-- WORK TO BE COMPLETED --
Return all lines of the records that contain the word "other".

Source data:
•••••
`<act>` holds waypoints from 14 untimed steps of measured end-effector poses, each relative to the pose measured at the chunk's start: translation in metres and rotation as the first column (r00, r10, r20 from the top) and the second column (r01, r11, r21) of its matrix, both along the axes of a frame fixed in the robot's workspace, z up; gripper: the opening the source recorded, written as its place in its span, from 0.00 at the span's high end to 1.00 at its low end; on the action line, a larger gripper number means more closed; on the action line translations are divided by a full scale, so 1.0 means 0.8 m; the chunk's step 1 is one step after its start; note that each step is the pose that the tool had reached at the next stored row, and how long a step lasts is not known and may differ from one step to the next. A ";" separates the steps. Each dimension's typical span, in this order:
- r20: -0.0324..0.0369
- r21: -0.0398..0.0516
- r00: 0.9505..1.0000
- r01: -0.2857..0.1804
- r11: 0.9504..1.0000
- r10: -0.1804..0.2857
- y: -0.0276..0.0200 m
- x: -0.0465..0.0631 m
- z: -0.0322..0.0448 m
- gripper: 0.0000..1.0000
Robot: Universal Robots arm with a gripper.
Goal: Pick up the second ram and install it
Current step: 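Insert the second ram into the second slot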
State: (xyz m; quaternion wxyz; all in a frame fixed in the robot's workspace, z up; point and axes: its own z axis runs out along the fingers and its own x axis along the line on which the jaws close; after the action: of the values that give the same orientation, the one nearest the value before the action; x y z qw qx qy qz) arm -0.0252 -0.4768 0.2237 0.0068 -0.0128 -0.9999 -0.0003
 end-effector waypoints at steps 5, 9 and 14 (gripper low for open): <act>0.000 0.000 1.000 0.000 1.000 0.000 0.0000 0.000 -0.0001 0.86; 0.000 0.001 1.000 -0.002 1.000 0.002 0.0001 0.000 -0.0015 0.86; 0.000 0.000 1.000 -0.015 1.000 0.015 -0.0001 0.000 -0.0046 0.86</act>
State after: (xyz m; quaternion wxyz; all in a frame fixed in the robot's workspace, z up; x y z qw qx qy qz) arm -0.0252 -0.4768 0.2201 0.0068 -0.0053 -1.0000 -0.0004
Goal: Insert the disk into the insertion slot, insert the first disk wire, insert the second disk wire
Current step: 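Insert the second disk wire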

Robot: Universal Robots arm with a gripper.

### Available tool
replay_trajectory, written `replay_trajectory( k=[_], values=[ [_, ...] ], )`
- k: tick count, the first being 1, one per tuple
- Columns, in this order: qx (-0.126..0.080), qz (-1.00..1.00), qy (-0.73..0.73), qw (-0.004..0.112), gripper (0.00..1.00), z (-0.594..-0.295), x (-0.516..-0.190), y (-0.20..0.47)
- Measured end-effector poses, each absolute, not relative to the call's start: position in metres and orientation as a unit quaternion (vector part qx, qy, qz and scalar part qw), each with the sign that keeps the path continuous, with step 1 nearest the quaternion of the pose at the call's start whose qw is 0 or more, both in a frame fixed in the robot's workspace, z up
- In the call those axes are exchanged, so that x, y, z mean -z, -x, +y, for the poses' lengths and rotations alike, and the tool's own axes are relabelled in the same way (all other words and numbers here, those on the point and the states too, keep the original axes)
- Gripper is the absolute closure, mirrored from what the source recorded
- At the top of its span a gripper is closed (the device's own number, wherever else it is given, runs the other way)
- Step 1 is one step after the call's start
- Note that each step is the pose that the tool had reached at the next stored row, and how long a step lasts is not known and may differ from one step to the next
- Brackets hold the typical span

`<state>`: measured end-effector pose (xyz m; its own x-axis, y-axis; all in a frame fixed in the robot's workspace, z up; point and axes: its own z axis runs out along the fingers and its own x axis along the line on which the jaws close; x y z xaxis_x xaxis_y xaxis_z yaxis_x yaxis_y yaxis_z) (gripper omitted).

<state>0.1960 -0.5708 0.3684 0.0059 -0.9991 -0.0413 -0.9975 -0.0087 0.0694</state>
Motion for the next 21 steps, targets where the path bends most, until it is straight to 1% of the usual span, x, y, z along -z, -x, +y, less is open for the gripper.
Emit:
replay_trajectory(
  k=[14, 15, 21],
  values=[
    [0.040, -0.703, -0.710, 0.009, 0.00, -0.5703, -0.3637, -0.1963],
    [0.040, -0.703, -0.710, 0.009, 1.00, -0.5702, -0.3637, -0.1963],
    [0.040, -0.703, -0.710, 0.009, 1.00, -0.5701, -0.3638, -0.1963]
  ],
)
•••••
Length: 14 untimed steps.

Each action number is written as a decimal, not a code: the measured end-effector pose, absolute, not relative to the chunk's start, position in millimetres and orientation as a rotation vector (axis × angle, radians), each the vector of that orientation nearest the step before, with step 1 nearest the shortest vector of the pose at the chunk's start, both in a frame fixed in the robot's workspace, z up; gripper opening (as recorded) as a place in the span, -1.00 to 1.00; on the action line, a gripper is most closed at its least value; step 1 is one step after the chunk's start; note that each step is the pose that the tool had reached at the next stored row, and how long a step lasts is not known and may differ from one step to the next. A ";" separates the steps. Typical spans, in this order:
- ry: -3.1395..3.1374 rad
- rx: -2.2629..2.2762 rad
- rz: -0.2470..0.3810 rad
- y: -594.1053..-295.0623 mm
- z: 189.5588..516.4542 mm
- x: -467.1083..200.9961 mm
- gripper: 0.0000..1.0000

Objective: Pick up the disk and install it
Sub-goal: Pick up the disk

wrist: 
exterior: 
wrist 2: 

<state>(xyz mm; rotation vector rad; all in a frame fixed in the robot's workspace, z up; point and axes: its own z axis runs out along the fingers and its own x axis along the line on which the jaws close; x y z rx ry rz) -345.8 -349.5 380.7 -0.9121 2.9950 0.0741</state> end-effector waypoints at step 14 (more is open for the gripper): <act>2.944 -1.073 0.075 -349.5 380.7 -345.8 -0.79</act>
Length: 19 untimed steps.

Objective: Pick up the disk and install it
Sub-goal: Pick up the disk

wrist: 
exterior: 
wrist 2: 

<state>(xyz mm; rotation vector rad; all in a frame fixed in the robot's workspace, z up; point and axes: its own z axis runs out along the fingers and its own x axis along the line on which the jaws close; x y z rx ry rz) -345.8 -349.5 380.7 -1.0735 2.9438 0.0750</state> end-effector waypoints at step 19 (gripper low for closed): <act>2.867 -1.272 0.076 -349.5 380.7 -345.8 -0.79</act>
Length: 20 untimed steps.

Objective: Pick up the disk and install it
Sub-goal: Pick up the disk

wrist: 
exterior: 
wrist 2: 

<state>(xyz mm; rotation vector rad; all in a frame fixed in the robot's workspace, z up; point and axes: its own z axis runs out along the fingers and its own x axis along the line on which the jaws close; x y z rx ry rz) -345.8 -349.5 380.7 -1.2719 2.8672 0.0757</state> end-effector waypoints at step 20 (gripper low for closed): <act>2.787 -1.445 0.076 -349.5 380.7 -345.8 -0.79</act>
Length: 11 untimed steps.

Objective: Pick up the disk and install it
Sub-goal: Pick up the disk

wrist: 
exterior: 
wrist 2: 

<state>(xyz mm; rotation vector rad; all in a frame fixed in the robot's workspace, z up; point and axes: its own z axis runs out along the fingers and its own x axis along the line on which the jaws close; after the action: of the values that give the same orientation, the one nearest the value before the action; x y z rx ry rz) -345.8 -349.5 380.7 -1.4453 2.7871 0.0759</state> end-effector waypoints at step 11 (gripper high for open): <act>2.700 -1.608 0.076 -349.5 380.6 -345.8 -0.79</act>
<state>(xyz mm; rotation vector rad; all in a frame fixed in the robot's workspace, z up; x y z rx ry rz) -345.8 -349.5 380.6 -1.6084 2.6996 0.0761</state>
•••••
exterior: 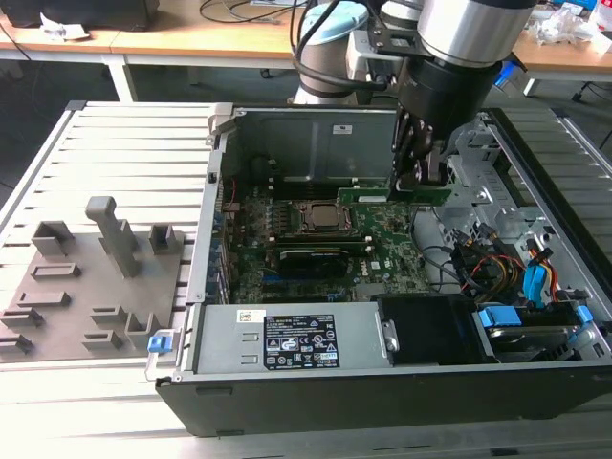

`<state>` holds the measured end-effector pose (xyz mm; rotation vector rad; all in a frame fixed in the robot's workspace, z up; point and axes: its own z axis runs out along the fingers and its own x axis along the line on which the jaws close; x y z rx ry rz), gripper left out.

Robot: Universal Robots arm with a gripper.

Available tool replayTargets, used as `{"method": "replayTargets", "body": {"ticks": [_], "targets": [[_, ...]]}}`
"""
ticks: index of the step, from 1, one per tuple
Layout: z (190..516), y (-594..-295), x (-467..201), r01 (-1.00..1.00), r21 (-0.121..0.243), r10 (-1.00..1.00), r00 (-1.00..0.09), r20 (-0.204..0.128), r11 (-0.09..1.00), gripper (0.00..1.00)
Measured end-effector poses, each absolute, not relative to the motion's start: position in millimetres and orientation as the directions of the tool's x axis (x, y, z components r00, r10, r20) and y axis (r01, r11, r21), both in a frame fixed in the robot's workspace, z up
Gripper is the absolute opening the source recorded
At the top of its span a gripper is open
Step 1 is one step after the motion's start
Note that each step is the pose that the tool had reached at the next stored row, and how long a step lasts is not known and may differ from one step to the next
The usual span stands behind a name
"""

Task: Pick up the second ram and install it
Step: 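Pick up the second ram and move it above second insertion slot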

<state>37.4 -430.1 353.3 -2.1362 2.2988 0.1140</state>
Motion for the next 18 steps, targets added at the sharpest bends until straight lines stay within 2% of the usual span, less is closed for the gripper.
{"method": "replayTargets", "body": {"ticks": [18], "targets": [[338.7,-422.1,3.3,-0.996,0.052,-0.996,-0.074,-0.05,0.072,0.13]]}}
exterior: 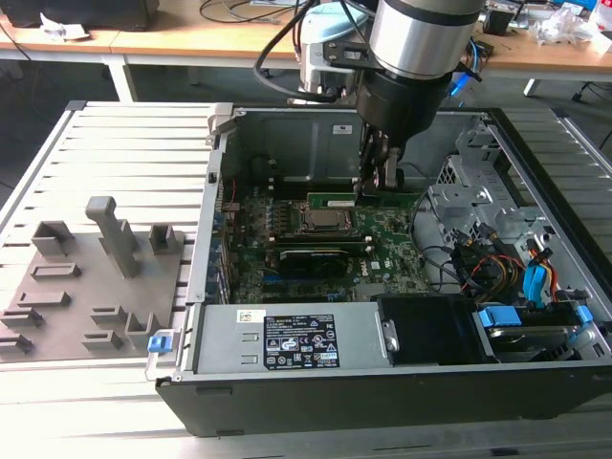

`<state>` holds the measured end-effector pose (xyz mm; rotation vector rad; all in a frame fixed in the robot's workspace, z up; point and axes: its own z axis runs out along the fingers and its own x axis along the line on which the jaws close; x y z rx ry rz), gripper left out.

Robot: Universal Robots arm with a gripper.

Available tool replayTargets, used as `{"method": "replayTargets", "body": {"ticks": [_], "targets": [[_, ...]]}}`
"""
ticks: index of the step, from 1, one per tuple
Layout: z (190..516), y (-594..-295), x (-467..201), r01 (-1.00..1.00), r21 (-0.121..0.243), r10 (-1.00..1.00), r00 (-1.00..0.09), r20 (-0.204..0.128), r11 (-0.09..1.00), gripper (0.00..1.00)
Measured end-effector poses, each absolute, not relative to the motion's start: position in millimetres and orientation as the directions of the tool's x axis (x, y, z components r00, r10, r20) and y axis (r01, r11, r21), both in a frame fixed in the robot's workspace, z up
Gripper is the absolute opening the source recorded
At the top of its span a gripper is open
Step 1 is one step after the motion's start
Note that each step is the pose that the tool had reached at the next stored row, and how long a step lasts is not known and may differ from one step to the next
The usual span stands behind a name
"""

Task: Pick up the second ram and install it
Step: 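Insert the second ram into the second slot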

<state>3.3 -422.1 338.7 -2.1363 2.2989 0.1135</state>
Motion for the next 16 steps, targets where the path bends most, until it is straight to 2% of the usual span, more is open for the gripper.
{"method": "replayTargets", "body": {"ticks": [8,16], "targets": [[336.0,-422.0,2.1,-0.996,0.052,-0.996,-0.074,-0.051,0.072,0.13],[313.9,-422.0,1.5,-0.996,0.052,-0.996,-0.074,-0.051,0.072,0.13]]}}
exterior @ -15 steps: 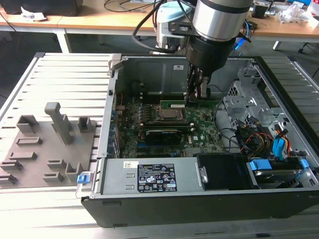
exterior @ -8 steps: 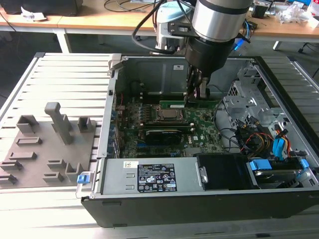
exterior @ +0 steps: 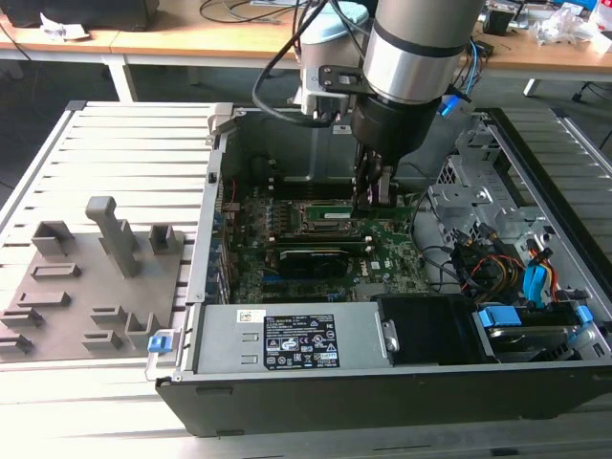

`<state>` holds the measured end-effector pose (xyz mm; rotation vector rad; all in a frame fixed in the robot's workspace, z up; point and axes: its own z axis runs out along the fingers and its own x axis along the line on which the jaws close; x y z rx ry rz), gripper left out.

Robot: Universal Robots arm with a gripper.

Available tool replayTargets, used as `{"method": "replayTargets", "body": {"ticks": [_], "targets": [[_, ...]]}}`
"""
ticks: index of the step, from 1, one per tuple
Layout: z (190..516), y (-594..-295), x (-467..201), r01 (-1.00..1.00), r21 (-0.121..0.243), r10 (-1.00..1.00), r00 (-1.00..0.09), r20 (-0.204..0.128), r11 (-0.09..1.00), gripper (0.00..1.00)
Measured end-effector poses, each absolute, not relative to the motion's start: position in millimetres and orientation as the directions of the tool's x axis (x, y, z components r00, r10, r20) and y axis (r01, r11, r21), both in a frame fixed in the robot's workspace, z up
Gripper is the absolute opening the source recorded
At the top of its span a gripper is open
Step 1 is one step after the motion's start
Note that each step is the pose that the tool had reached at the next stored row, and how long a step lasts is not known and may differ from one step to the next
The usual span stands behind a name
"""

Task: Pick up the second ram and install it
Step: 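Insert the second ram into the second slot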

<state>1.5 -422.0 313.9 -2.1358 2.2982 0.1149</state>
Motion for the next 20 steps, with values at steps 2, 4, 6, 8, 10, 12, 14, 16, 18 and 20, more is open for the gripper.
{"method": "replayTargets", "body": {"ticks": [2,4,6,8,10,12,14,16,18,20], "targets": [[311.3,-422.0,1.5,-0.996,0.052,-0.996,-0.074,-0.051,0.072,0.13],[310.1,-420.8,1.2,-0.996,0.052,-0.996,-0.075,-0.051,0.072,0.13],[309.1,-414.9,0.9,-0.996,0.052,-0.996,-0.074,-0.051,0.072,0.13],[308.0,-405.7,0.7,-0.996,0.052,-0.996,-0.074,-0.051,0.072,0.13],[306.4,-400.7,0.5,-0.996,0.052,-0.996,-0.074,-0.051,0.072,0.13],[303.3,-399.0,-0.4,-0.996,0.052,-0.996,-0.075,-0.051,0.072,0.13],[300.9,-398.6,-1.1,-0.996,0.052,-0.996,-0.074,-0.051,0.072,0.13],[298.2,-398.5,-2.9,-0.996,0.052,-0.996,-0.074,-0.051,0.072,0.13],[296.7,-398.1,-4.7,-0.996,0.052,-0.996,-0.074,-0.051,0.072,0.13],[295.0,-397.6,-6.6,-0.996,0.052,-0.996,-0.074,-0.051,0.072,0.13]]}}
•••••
-- ANSWER SPACE --
- In the call those axes are exchanged, so that x, y, z mean -z, -x, +y, for the poses' lengths and rotations alike, and the tool's own axes are relabelled in the same way (all other words and numbers here, those on the point and the states too, keep the original axes)
- At the top of its span a gripper is closed (the device's own number, wherever else it is given, runs the other way)

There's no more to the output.